**What needs to be done**
For every line below, set down an identical copy.

[Start of Attachment]

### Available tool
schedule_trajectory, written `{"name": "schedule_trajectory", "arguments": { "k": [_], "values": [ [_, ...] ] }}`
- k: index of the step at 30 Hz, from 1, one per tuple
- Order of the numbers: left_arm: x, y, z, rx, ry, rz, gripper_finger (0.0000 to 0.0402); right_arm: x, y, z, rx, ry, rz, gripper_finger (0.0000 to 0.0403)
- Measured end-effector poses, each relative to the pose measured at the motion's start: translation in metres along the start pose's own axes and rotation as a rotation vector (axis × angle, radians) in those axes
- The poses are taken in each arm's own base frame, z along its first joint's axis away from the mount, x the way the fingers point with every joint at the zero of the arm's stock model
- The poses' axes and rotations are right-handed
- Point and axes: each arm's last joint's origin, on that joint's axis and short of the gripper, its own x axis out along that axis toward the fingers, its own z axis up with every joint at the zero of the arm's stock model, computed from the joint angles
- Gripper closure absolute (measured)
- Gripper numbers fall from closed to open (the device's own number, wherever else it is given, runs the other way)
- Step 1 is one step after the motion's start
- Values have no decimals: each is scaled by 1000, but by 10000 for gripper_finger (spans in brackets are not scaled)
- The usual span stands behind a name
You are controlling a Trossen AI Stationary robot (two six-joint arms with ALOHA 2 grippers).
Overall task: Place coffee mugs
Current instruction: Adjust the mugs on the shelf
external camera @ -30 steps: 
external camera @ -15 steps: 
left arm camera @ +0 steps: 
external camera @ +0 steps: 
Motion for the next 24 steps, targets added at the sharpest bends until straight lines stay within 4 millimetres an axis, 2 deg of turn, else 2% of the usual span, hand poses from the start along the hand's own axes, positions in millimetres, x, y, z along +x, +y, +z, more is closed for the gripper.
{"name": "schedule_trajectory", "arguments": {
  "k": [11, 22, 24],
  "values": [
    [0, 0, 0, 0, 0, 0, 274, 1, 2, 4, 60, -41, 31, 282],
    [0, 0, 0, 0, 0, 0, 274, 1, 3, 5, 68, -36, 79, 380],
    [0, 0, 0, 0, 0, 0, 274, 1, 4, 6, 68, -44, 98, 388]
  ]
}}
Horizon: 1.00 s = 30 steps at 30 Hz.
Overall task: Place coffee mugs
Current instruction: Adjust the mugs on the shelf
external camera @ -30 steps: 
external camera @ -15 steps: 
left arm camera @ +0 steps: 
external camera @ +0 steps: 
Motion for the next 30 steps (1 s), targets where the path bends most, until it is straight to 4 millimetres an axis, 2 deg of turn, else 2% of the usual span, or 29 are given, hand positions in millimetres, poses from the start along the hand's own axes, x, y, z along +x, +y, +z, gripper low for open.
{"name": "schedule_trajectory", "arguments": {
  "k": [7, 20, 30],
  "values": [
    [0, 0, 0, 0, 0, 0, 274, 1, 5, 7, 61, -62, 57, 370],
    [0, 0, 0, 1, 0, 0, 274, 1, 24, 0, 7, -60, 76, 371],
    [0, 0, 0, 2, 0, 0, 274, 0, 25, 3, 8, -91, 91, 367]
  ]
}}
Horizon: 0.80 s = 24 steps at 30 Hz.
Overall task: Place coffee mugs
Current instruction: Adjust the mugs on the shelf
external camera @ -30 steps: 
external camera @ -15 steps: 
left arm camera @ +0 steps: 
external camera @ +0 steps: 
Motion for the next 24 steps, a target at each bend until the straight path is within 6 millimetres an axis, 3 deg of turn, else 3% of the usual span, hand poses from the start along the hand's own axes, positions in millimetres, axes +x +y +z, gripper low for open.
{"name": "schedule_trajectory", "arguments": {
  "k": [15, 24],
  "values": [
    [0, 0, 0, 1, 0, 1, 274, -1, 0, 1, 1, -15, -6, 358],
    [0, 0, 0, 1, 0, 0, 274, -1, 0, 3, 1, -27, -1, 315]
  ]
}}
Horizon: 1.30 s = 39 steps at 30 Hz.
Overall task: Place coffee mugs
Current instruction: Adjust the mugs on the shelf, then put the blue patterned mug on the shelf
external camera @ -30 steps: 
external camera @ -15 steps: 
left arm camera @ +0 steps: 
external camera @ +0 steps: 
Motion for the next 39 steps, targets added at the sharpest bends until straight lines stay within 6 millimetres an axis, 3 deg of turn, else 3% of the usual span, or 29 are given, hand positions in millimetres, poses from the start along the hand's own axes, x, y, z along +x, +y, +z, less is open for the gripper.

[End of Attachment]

**Solution**
### Available tool
schedule_trajectory, written `{"name": "schedule_trajectory", "arguments": { "k": [_], "values": [ [_, ...] ] }}`
- k: index of the step at 30 Hz, from 1, one per tuple
- Order of the numbers: left_arm: x, y, z, rx, ry, rz, gripper_finger (0.0000 to 0.0402); right_arm: x, y, z, rx, ry, rz, gripper_finger (0.0000 to 0.0403)
- Measured end-effector poses, each relative to the pose measured at the motion's start: translation in metres along the start pose's own axes and rotation as a rotation vector (axis × angle, radians) in those axes
- The poses are taken in each arm's own base frame, z along its first joint's axis away from the mount, x the way the fingers point with every joint at the zero of the arm's stock model
- The poses' axes and rotations are right-handed
- Point and axes: each arm's last joint's origin, on that joint's axis and short of the gripper, its own x axis out along that axis toward the fingers, its own z axis up with every joint at the zero of the arm's stock model, computed from the joint angles
- Gripper closure absolute (measured)
- Gripper numbers fall from closed to open (the device's own number, wherever else it is given, runs the other way)
- Step 1 is one step after the motion's start
- Values have no decimals: each is scaled by 1000, but by 10000 for gripper_finger (spans in brackets are not scaled)
- The usual span stands behind a name
You are controlling a Trossen AI Stationary robot (two six-joint arms with ALOHA 2 grippers).
Overall task: Place coffee mugs
Current instruction: Adjust the mugs on the shelf
external camera @ -30 steps: 
external camera @ -15 steps: 
left arm camera @ +0 steps: 
external camera @ +0 steps: 
Motion for the next 24 steps, targets added at the sharpest bends until straight lines stay within 4 millimetres an axis, 2 deg of turn, else 2% of the usual span, hand poses from the start along the hand's own axes, positions in millimetres, x, y, z along +x, +y, +z, more is closed for the gripper.
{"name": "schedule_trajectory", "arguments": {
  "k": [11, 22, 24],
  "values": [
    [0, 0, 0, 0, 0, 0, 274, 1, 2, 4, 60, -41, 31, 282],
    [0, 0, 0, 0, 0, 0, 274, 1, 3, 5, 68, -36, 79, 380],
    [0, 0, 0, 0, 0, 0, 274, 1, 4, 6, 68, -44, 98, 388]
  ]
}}
Horizon: 1.00 s = 30 steps at 30 Hz.
Overall task: Place coffee mugs
Current instruction: Adjust the mugs on the shelf
external camera @ -30 steps: 
external camera @ -15 steps: 
left arm camera @ +0 steps: 
external camera @ +0 steps: 
Motion for the next 30 steps (1 s), targets where the path bends most, until it is straight to 4 millimetres an axis, 2 deg of turn, else 2% of the usual span, or 29 are given, hand positions in millimetres, poses from the start along the hand's own axes, x, y, z along +x, +y, +z, gripper low for open.
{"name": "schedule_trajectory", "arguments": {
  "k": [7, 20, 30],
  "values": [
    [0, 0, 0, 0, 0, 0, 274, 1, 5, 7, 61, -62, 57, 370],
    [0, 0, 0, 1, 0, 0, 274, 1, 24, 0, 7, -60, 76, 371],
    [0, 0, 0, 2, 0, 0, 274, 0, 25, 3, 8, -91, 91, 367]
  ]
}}
Horizon: 0.80 s = 24 steps at 30 Hz.
Overall task: Place coffee mugs
Current instruction: Adjust the mugs on the shelf
external camera @ -30 steps: 
external camera @ -15 steps: 
left arm camera @ +0 steps: 
external camera @ +0 steps: 
Motion for the next 24 steps, a target at each bend until the straight path is within 6 millimetres an axis, 3 deg of turn, else 3% of the usual span, hand poses from the start along the hand's own axes, positions in millimetres, axes +x +y +z, gripper low for open.
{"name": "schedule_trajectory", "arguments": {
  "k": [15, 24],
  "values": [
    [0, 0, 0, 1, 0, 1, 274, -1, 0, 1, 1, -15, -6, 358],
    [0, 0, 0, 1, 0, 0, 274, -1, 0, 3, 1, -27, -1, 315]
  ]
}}
Horizon: 1.30 s = 39 steps at 30 Hz.
Overall task: Place coffee mugs
Current instruction: Adjust the mugs on the shelf, then put the blue patterned mug on the shelf
external camera @ -30 steps: 
external camera @ -15 steps: 
left arm camera @ +0 steps: 
external camera @ +0 steps: 
Motion for the next 39 steps, targets added at the sharpest bends until straight lines stay within 6 millimetres an axis, 3 deg of turn, else 3% of the usual span, or 29 are given, hand positions in millimetres, poses from the start along the hand's own axes, x, y, z along +x, +y, +z, less is open for the gripper.

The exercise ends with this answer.